EXERCISE
Send back all of the data, word for word.

SOURCE MATERIAL START

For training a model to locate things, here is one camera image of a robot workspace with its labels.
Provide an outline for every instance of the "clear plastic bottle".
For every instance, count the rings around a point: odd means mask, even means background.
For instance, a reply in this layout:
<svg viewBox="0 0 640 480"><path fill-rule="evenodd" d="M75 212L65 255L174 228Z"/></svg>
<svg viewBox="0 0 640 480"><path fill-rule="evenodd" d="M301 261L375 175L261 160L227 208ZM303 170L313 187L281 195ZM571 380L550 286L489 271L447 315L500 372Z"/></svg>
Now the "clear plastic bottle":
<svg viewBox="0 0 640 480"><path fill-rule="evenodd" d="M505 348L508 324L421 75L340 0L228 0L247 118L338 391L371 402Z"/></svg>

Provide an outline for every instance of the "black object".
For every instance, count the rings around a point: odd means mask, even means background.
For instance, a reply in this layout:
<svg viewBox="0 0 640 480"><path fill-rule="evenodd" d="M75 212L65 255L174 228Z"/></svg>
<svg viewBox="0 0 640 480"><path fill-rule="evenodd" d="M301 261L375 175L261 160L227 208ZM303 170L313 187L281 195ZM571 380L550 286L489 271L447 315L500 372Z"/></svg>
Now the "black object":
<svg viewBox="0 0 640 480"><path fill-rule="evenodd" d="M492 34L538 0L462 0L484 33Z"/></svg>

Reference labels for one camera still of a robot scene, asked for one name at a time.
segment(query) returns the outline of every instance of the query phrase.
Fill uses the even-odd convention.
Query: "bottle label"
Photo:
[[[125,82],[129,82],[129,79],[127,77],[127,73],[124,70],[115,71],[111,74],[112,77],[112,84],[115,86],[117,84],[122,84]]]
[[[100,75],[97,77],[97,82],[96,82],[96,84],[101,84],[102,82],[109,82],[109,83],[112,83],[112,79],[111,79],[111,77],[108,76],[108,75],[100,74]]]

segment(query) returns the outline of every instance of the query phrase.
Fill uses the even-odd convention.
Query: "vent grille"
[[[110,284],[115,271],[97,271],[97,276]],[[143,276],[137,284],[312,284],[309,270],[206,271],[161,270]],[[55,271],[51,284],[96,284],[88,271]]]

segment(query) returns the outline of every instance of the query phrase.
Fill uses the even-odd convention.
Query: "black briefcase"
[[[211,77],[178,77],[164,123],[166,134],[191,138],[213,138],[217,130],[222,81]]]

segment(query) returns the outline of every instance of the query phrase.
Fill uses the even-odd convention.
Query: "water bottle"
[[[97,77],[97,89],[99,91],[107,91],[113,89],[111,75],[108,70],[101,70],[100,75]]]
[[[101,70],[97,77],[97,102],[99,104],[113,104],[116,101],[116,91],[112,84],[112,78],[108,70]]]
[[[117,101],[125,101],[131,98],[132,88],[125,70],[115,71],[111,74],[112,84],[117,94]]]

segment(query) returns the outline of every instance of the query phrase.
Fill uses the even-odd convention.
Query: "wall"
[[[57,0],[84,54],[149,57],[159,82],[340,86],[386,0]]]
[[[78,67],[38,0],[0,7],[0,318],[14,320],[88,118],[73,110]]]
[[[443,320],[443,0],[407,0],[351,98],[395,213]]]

SOURCE MATERIAL END

PROBLEM SOLUTION
For training a model to locate things, here is one camera image of a robot workspace with its labels.
Provide an outline for every instance of the "clear plastic bottle".
For every instance, count the rings around a point: odd means mask, even means background.
For instance, a reply in this layout:
<svg viewBox="0 0 640 480"><path fill-rule="evenodd" d="M75 212L65 255L174 228Z"/></svg>
<svg viewBox="0 0 640 480"><path fill-rule="evenodd" d="M301 261L375 175L261 160L227 208ZM303 170L313 187L281 195ZM571 380L550 286L489 271L447 315L500 372Z"/></svg>
Now the "clear plastic bottle":
<svg viewBox="0 0 640 480"><path fill-rule="evenodd" d="M505 348L508 324L421 75L340 0L228 0L247 118L338 391L371 402Z"/></svg>

Provide an outline for every instance of the "black object".
For every instance, count the rings around a point: odd means mask, even means background.
For instance, a reply in this layout:
<svg viewBox="0 0 640 480"><path fill-rule="evenodd" d="M75 212L65 255L174 228Z"/></svg>
<svg viewBox="0 0 640 480"><path fill-rule="evenodd" d="M301 261L375 175L261 160L227 208ZM303 170L313 187L281 195ZM571 380L550 286L489 271L447 315L500 372Z"/></svg>
Now the "black object":
<svg viewBox="0 0 640 480"><path fill-rule="evenodd" d="M492 34L538 0L462 0L484 33Z"/></svg>

Reference labels for one camera still of a robot scene, asked for one name at a time.
segment(query) returns the outline of every instance of the query phrase.
Fill uses the even-odd convention.
Query: "bottle label"
Photo:
[[[125,82],[129,82],[129,79],[127,77],[127,73],[124,70],[115,71],[111,74],[112,77],[112,84],[115,86],[117,84],[122,84]]]
[[[100,75],[97,77],[97,82],[96,82],[96,84],[101,84],[102,82],[109,82],[109,83],[112,83],[112,79],[111,79],[111,77],[108,76],[108,75],[100,74]]]

segment(query) returns the outline of every instance of the query phrase.
Fill uses the even-odd convention.
Query: "vent grille"
[[[110,284],[115,271],[97,271],[97,276]],[[143,276],[137,284],[312,284],[309,270],[206,271],[161,270]],[[55,271],[51,284],[96,284],[88,271]]]

segment(query) returns the outline of every instance of the query phrase.
Fill uses the even-odd convention.
Query: "black briefcase"
[[[211,77],[178,77],[164,123],[166,134],[191,138],[213,138],[217,130],[222,81]]]

segment(query) returns the outline of every instance of the query phrase.
Fill uses the even-odd convention.
Query: "water bottle"
[[[97,77],[97,89],[99,91],[107,91],[113,89],[111,75],[108,70],[101,70],[100,75]]]
[[[101,70],[97,77],[97,102],[99,104],[113,104],[116,101],[116,91],[112,84],[112,78],[108,70]]]
[[[117,101],[125,101],[131,98],[132,88],[125,70],[115,71],[111,74],[112,84],[117,94]]]

segment(query) returns the outline of every instance of the query phrase.
Fill uses the even-odd convention.
Query: "wall"
[[[57,0],[84,54],[149,57],[159,82],[340,86],[386,0]]]
[[[78,67],[38,0],[0,7],[0,318],[14,320],[88,118],[73,110]]]
[[[443,320],[443,0],[407,0],[351,98],[395,213]]]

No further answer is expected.